Intelligent super-raptors? HELP
Hello,
I was recently driving through the countryside of Pennsylvania when I spotted a small tribe of what I believe to be a new form of velociraptor. They’d draped themselves in black fabric and were selling homemade quilts and preserves out of a small booth by the side of the road. Afraid they might run my car down and slash the tires, I threw a good four pounds of bacon out of my window, but they merely thanked me and invited me to their lair for dinner. Naturally I immediately sped away from the obvious trap, but their eerily-human faces still invade my thoughts as I pace away my sleepless nights.
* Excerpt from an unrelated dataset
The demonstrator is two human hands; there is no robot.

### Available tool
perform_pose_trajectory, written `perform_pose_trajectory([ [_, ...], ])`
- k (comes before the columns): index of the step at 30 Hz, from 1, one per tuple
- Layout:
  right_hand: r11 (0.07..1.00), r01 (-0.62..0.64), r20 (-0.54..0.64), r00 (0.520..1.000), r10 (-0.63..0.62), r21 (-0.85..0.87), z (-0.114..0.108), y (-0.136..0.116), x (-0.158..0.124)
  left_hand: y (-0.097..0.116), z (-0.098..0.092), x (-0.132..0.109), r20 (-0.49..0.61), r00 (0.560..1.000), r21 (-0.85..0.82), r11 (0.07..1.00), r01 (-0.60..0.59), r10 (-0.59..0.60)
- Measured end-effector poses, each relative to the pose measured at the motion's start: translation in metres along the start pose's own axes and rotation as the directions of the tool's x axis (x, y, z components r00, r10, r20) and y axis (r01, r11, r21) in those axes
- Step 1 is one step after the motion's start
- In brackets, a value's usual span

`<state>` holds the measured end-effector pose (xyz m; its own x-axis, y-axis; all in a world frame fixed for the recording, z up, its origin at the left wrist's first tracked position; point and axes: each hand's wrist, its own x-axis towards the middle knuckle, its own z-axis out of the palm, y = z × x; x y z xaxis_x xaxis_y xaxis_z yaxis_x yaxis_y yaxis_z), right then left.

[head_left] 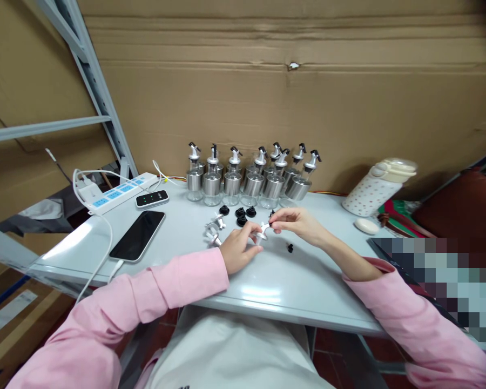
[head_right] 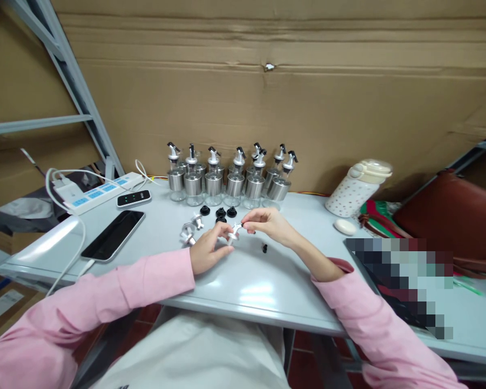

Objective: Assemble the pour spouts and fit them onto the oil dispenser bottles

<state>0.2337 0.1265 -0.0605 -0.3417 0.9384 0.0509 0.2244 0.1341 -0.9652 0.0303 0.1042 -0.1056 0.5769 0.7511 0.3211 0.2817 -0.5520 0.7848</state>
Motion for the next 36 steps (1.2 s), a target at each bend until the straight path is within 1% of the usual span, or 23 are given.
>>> perform_pose_trajectory([
  [4,0.998,-0.035,0.023,0.999,0.034,0.048,0.002,0.000,-0.001,0.000,0.000,0.000,0.006,1.000,-0.038,0.999,-0.018,0.018],
  [7,0.993,-0.089,0.117,0.990,0.079,0.078,0.001,0.001,-0.003,0.002,-0.001,-0.001,0.021,0.999,-0.084,0.996,-0.035,0.037],
  [10,0.988,-0.140,0.201,0.972,0.126,0.058,-0.001,0.001,-0.004,0.005,-0.001,-0.002,0.043,0.997,-0.101,0.993,-0.058,0.063],
  [12,0.990,-0.134,0.225,0.967,0.120,0.045,-0.001,0.000,-0.005,0.005,-0.001,-0.002,0.043,0.997,-0.070,0.996,-0.063,0.066],
  [15,0.997,-0.075,0.272,0.960,0.067,0.018,0.003,0.000,-0.006,0.002,-0.002,0.000,0.012,0.999,-0.031,0.998,-0.048,0.048],
  [16,0.999,-0.050,0.275,0.960,0.046,0.008,0.006,0.000,-0.006,0.001,-0.002,0.000,-0.002,0.999,-0.021,0.999,-0.049,0.049],
  [18,1.000,-0.008,0.243,0.970,0.011,-0.017,0.009,0.001,-0.004,0.000,-0.004,0.002,-0.022,0.998,-0.015,0.998,-0.054,0.054],
  [20,0.999,0.025,0.179,0.984,-0.018,-0.034,0.009,0.003,-0.003,0.001,-0.004,0.002,-0.036,0.998,-0.028,0.998,-0.051,0.050],
  [22,0.998,0.056,0.103,0.993,-0.052,-0.032,0.004,0.004,-0.001,0.002,-0.003,0.002,-0.050,0.998,-0.062,0.998,-0.034,0.031],
  [24,0.993,0.080,0.025,0.997,-0.078,-0.092,-0.007,0.004,0.001,0.004,-0.002,0.000,-0.060,0.998,-0.084,0.996,-0.012,0.007],
  [26,0.966,0.067,-0.015,0.997,-0.074,-0.251,-0.019,0.004,0.003,0.005,-0.001,-0.001,-0.064,0.998,-0.102,0.995,0.015,-0.021],
  [28,0.907,0.032,0.029,0.999,-0.021,-0.419,-0.028,0.003,0.003,0.005,-0.001,-0.001,-0.068,0.997,-0.122,0.992,0.036,-0.044],
  [30,0.859,0.011,0.104,0.993,0.049,-0.512,-0.032,0.001,0.002,0.005,-0.002,-0.001,-0.079,0.995,-0.137,0.989,0.056,-0.067],
  [32,0.831,0.012,0.161,0.983,0.093,-0.557,-0.029,0.000,0.000,0.005,-0.002,0.000,-0.089,0.992,-0.136,0.988,0.073,-0.085],
  [34,0.815,0.034,0.207,0.973,0.107,-0.579,-0.023,-0.002,-0.002,0.005,-0.002,0.001,-0.089,0.992,-0.135,0.988,0.076,-0.088],
  [36,0.806,0.068,0.280,0.952,0.124,-0.588,-0.017,-0.001,-0.004,0.006,-0.002,0.001,-0.084,0.993,-0.134,0.989,0.070,-0.082],
])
Please provide a suitable defense technique to ward off this most loathsome variety of mankind’s oldest enemy.
-Alex
Dear Jeffrey,
Real “bone-uh-fied” raptors do not wear clothing. For one thing, it cramps their style. Also they have tiny arms and cannot button buttons.
What you saw was instead a highly-evolved form of bum. They call themselves “the Amish”, which is Dutch for ultra-mega-bum. According to my calculations, these black-caped crusaders are not deadly, just annoying.
You lost some perfectly good bacon, but you were right to run away from them. They would have tried to teach you things and sell you furniture, which is one step away from disembowelling in my book.